Core Concepts
FLOCODE employs flow-aware temporal consistency, correlation debiasing, label correlation, and uncertainty attenuation to generate unbiased dynamic scene graphs from videos.
Abstract
The paper proposes FLOCODE, a method for generating unbiased dynamic scene graphs from videos. It addresses key challenges in dynamic scene graph generation, such as biased scene graph generation and the long-tailed distribution of visual relationships.
Key highlights:
Temporal Flow-Aware Object Detection (TFoD) leverages flow-warped features to ensure temporal consistency in object detection across video frames.
Correlation-Aware Predicate Embedding models spatial, temporal, and predicate-object correlations using a Transformer encoder-decoder architecture.
Debiased Predicate Embedding updates the correlation matrices as a weighted average to generate debiased predicate embeddings.
Uncertainty-Aware Mixture of Attenuated Loss (LMAL) and Uncertainty-Aware Supervised Contrastive Learning (LMCL) handle noisy annotations and capture label correlations, respectively.
Extensive experiments on the Action Genome benchmark demonstrate significant performance improvements over state-of-the-art methods, with gains of up to 4.1% in mean-Recall@K.

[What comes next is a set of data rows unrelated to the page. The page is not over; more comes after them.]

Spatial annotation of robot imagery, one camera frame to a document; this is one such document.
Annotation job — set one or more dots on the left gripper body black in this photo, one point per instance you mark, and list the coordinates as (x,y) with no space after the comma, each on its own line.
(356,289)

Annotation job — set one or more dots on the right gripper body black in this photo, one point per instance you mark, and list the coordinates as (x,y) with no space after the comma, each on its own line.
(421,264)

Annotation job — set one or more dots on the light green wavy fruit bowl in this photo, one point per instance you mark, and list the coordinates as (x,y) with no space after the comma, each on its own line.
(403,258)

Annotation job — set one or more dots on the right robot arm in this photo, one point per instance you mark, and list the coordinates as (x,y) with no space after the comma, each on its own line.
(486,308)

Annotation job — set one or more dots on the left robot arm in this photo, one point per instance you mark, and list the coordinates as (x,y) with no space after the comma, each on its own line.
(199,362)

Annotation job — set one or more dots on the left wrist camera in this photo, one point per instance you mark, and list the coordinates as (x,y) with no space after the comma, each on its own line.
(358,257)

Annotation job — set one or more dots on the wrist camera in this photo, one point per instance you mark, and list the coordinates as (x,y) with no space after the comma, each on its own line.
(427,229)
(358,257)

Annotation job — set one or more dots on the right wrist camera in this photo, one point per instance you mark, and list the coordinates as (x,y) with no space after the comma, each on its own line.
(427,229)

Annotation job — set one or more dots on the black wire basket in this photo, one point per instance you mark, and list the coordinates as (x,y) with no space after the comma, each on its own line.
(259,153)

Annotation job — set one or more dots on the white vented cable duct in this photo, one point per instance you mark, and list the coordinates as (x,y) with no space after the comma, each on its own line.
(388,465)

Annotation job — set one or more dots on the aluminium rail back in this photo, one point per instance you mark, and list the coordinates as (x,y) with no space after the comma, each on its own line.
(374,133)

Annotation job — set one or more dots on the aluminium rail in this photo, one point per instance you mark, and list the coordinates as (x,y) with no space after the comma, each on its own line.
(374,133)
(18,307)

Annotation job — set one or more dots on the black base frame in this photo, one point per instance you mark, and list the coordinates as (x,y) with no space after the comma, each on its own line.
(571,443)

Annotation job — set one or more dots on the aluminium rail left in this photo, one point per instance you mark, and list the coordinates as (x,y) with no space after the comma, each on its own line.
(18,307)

The proposed framework, FLOCODE, offers a robust solution for capturing accurate scene representations in dynamic environments by addressing key challenges in dynamic scene graph generation.
Stats
The paper does not provide any specific numerical data or statistics to support the key logics. The results are presented in the form of comparative performance metrics on the Action Genome benchmark.
Quotes
There are no direct quotes from the content that support the key logics.